Dan Whalen is a JD candidate at Osgoode Hall Law School.
As of June 1, 2011, the UK has become the latest franchise state for Peer to Patent, the online system that allows interested observers to contribute to the patent examination process. The pilot program will follow the same process as it has in other countries, though the unique laws surrounding software patentability in the UK may make for a shaky adjustment.
Judith Wilcox, Baroness in the House of Lords and UK Minister of Intellectual Property, recently announced the launch of the program. “Patent applications granted after using the Peer to Patent website review will be potentially stronger, giving businesses better protection to grow their innovative ideas,” asserted the Baroness. “This will give the [U.K. Intellectual Property Office (IPO)] access to a wider body of knowledge when deciding whether a patent should be granted.”
Essentially, the Peer to Patent model – discussed in an earlier IPilogue post – functions by inviting members of the public to find prior art to be considered in the evaluation of patent applications. Once an application is uploaded for assessment, registered contributors have 90 days to review it and submit their comments. Anyone with a name and an e-mail address can sign up to contribute. The most relevant information, as rated by the reviewers, is then compiled and sent to the patent examiner responsible for the case. Patent applicants must voluntarily submit to the pilot program for their applications to be so reviewed.
Peer to Patent was conceived in the US as early as 2005 by Professor Beth Noveck of New York Law School (NYLS). As the program heads boast, the program has been a largely student-driven project. Beginning in NYLS’s Center for Patent Innovations, the US initiative has also engaged students from Albany School of Law, University of California Berkeley Law, and Duke Law. Students work to recruit peer reviewers of the program’s available patent applications, as well as reviewing applications and suggesting prior art themselves. This interesting approach seems to engage the most knowledgeable of possible contributors, thereby maximizing the benefits that the program’s inventors undoubtedly envisioned.
Peer to Patent made its official debut in June, 2007 as a pilot program undertaken with the United States Patent and Trademark Office (USPTO). Following that program’s success, it was announced in late 2010 that it would be renewed through to September, 2011. In addition to shortened timeframes and a greater volume of applications to be considered, the renewed program has also expanded in scope to consider applications relating to biotechnology, bioinformatics, telecommunications and speech recognition.

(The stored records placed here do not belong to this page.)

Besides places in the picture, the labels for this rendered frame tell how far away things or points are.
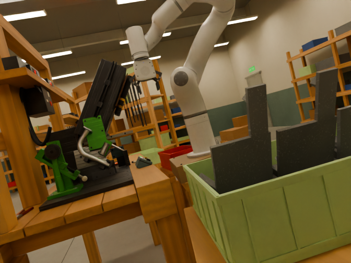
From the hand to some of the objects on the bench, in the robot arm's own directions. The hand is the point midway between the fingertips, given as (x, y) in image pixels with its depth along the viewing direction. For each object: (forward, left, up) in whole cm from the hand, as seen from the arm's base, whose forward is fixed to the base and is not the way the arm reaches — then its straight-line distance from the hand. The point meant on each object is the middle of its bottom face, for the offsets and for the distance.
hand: (149, 90), depth 126 cm
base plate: (+41, -49, -41) cm, 76 cm away
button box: (+12, -30, -43) cm, 54 cm away
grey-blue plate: (+25, -58, -39) cm, 74 cm away
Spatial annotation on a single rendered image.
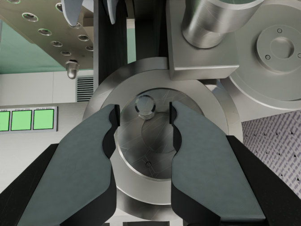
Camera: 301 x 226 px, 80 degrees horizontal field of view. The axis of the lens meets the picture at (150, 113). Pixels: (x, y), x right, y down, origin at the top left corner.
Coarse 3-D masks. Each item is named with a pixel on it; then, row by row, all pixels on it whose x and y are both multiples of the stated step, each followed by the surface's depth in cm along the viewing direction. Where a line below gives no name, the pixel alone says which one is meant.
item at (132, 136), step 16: (160, 96) 15; (176, 96) 15; (128, 112) 15; (160, 112) 15; (128, 128) 14; (144, 128) 15; (160, 128) 14; (128, 144) 14; (144, 144) 14; (160, 144) 14; (128, 160) 14; (144, 160) 14; (160, 160) 14; (144, 176) 14; (160, 176) 14
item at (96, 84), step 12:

The UK pilot program will start as the US did, however; it will focus solely on computer-related technologies. UK IPO spokesperson Matthew Navarra explained that it was a “natural” choice given that Peer to Patent is an online system. Further, he claimed, “there has been a call from the computing community that they want to have input into the [patent application] process.”
Not everyone is so thrilled by this focus, particularly the many opposed to software patents in principle. At least one group argues that we ought not to “legitimize” software patents with programs such as Peer to Patent, “to [which] the issue is the quality of patents, not software patents in general.” This debate may prove especially problematic in adapting the original US model to European states, like the UK. Article 52 of the European Patent Convention (EPC) excludes “programs for computers” as patentable subject matter. UK law on the subject is confusing, to say the least; recent jurisprudence seems to have established that computer programs making a “technical contribution” are patentable – though exactly what this entails is unclear.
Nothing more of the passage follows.